Debug your solution thoroughly…

Results and comparison

Let’s dive straight to final results. Note: all results are point estimates and may vary when run multiple times with different random seed.

Comparison includes:

a prior version without LSTM and presentations
a simple 2-cell LSTM
a 4-cell LSTM
a 4-cell LSTM with PBRS

mean return per episode averaged over 1000 episodes

Well, it is quite an intraocular trauma here, with PBRS shaped agent converges so fast and stable compared to earlier attempts. The speed is about 4–5 times higher that without presentations. The stability is remarkable.

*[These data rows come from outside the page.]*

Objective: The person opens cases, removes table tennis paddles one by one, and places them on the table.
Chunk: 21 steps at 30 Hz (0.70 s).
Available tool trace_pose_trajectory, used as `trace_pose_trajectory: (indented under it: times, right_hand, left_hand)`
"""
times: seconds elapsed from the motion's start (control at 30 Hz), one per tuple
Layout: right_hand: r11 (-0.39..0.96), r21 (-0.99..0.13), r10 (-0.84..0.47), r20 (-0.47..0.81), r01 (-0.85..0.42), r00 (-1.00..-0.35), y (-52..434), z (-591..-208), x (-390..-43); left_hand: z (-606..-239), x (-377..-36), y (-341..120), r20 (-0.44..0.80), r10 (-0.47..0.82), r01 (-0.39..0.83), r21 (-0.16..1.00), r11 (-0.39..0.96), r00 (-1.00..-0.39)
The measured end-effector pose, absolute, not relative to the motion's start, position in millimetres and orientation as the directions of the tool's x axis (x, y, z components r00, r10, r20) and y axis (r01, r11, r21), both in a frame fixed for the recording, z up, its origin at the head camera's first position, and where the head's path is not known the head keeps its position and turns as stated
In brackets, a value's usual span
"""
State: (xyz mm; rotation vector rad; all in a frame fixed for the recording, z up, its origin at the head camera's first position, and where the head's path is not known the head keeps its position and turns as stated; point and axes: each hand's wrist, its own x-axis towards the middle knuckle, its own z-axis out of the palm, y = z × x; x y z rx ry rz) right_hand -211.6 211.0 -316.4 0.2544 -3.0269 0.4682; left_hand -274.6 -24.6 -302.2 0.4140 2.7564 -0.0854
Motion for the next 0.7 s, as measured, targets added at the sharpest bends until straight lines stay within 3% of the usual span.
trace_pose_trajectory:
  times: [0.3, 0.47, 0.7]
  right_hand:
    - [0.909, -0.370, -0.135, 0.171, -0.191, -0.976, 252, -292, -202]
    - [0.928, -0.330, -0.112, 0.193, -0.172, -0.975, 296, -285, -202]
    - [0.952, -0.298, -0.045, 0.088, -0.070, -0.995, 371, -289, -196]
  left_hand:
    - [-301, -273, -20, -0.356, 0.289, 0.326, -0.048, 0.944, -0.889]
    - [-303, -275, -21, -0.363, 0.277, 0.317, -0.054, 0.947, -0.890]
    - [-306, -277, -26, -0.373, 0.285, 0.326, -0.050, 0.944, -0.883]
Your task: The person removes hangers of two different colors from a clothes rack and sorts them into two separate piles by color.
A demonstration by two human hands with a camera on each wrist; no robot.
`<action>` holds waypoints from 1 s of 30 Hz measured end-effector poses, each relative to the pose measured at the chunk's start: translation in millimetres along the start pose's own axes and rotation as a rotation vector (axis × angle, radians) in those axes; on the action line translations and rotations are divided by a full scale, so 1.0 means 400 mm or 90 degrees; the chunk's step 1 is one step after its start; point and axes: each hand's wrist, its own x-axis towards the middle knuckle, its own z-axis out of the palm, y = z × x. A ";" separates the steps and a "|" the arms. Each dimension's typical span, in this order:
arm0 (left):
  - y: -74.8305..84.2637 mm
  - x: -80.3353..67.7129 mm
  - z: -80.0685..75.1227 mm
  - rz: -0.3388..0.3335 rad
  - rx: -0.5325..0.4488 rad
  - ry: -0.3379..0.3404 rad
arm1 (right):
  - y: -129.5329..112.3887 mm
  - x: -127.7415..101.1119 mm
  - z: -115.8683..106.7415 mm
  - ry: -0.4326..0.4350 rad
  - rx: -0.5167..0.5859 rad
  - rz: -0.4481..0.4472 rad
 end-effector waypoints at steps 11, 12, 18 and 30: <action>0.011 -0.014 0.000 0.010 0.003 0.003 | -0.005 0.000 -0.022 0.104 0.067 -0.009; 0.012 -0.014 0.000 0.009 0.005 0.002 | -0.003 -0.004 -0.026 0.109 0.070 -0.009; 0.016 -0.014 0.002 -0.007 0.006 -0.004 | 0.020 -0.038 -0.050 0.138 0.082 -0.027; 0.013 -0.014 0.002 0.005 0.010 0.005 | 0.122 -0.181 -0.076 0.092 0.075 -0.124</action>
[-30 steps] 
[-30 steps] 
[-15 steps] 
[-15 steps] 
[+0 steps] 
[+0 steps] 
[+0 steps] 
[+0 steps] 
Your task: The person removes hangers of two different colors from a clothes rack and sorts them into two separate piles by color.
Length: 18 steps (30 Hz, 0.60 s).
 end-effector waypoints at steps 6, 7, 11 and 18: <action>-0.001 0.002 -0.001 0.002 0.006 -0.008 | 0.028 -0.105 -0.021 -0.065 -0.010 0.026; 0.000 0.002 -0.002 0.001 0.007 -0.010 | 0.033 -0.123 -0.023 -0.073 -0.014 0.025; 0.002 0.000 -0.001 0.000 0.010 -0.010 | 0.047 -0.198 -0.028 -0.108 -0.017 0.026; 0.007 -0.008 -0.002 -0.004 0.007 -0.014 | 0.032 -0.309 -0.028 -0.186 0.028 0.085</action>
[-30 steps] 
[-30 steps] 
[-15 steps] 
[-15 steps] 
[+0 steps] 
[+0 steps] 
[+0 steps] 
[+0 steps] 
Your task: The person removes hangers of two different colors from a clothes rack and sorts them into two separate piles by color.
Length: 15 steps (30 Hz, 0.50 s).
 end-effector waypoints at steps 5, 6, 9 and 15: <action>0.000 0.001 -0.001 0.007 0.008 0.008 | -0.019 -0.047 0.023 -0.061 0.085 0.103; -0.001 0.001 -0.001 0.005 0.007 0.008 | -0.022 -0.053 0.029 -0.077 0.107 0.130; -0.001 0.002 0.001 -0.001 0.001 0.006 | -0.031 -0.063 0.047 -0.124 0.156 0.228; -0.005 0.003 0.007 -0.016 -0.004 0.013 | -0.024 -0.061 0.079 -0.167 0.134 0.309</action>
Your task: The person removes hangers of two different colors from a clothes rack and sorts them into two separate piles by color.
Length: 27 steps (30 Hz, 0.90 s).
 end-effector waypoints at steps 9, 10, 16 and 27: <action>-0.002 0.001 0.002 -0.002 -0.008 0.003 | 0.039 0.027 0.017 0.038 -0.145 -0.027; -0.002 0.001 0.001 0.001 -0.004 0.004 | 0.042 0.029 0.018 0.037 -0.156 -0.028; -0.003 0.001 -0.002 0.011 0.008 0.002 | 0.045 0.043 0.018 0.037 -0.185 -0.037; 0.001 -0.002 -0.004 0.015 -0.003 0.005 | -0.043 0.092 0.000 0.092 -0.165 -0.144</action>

When it comes to using LSTM, 4 cells showed better results than 2 cells. 2-cell LSTM showed better result that no-LSTM version.

Final words

We have witnessed that recurrency and potential-based reward shaping helps. I especially liked how the PBRS showed itself out so high.

Do not trust anyone incuding me telling you it is easy to build an RL agent behaving to nicely, since it’s a lie. Each new component added to the system makes it potentially less stable and needs much tuning and debugging.

Nevertheless there is a clear evidence that task solution could be improved by just improving the methods used (data left untouched). It is just a fast that for any given task a specific range of parameters work better than others. With this in mind you are welcome to world of successfull RL.